Many types of databases in existence today can be distributed over many machines. Obviously, this isn’t a direct advantage over storing your data in files on a disk, because if you have access to many machines, you have access to many disks. The advantage, then, of a distributed database over a distributed file system is the coordination.

If you have data on many disks on many machines, you have to keep track of what you’re keeping where. Distributed databases are designed to do this automatically. Distributed databases typically consist of shards, or chunks of data that each exist in a single location. A central server (or multiple servers) manages access and transfer between shards. Additional shards can be used to increase the potential size of the database or to replicate data that exists elsewhere, according to the chosen database configuration.

Concurrency

If two different computer processes try to change the same data point at the same time, the changes are said to be concurrent, and the issue of finding the proper final state is generally referred to as concurrency. Databases generally handle this better than the file system. Specifically, if two different processes are trying to create or edit the same file at the same time, any number of errors may occur, or none at all, which is sometimes a bigger problem. Generally speaking, you want to avoid concurrency at all costs on a file system, but certain types of databases provide convenient solutions for resolving any conflicts.

Aggregations

A database’s index can be applied in tasks other than finding data matching a query. Often databases provide functionality for performing aggregations of the data matching a query or all data. A database might be able to add up, multiply, or summarize data much faster than your code would, and so it could be helpful to push this summarization to the database and increase overall efficiency.
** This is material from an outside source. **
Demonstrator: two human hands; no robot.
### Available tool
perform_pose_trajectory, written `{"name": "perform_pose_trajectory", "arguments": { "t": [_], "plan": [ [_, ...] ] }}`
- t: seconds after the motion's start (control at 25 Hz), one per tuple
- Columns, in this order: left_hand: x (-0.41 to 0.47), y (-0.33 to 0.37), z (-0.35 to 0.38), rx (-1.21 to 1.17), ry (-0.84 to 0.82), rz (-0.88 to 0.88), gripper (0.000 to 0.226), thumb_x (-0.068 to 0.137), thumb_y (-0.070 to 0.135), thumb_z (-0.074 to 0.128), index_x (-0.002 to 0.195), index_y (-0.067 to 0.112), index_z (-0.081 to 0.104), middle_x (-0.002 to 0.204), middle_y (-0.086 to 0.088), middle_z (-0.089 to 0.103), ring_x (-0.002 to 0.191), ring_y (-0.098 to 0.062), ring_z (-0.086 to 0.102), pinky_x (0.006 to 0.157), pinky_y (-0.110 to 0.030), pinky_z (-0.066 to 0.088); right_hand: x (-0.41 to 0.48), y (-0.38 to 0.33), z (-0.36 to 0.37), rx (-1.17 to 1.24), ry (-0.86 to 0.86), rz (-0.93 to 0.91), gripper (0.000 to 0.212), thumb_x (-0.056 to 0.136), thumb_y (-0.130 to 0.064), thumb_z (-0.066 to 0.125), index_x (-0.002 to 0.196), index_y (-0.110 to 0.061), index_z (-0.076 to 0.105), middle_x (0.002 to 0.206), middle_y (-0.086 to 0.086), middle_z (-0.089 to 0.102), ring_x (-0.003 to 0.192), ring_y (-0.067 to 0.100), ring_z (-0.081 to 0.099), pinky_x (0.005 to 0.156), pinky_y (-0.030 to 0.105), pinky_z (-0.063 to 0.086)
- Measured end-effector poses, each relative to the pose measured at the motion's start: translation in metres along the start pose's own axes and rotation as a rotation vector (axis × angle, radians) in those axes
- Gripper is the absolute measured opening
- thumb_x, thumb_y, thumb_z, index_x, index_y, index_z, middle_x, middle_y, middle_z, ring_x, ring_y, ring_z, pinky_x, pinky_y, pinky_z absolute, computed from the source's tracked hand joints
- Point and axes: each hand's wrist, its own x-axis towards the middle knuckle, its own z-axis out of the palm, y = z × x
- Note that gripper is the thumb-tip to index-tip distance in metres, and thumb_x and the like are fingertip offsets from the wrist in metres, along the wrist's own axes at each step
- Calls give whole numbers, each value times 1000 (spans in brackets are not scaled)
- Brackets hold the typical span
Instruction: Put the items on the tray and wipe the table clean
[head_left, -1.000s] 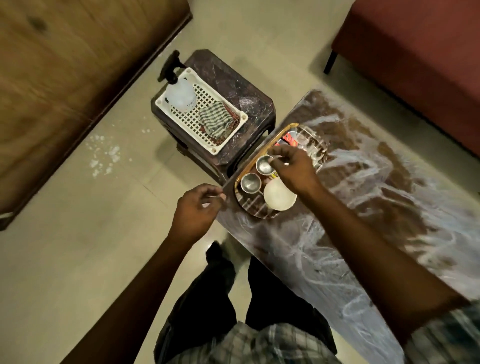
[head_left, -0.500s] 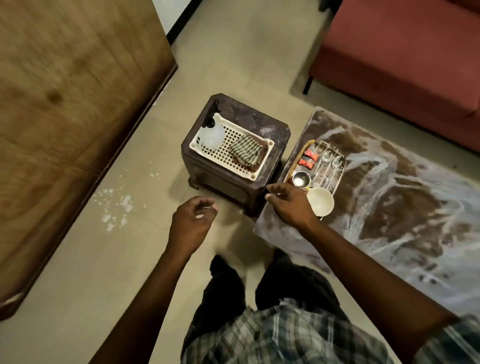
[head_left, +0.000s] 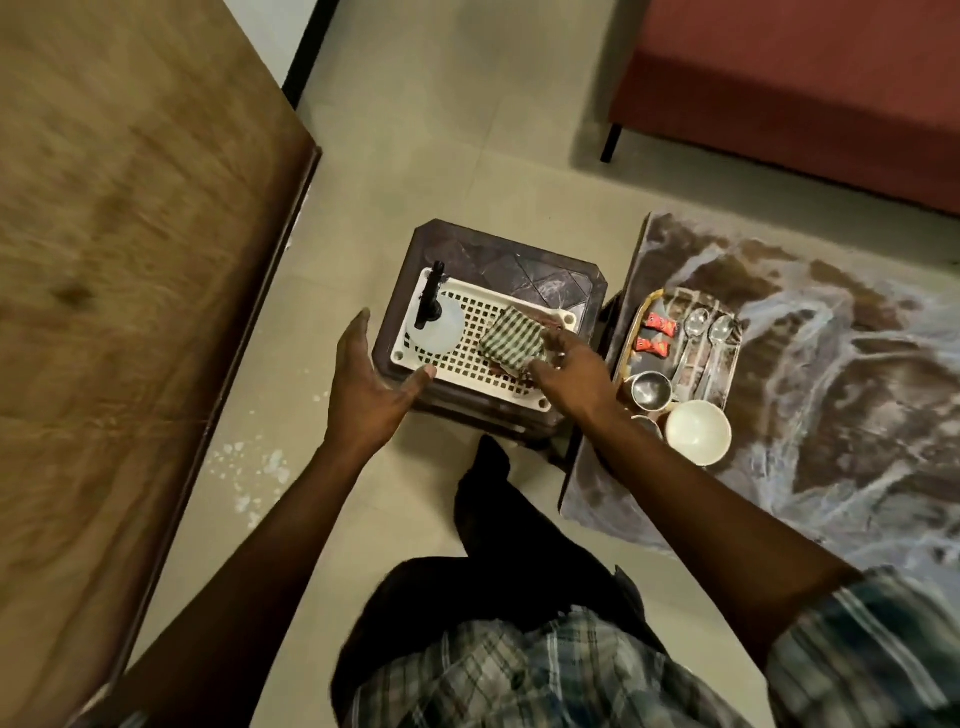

For example, Elasticsearch makes it easy to calculate the frequency of certain search terms within a database. If Elasticsearch didn’t provide this functionality, you’d have to query for all occurrences of the term, count the number of occurrences, and divide by the total number of documents. That may not seem like a problem, but if you’re doing this thousands or millions of times, allowing the database to calculate the frequencies in an optimized, efficient way can save a considerable amount of time.

Abstracted query language

Querying a database for certain data involves formulating the query in a query language, such as SQL, that the database understands. Although it can be annoying to have to learn a new query language for a new database, these languages offer abstraction from the search algorithm that underlies the query. If your data was stored in files on the file system and you weren’t using a database, every time you wanted to search for data points meeting certain criteria, you’d have to write an algorithm that goes through all your files—all the data points—and checks to see if they meet your criteria. With a database, you don’t have to worry about the specific search algorithm because the database handles it. The query language provides a concise, often readable description of what you’re looking for, and the database finds it for you.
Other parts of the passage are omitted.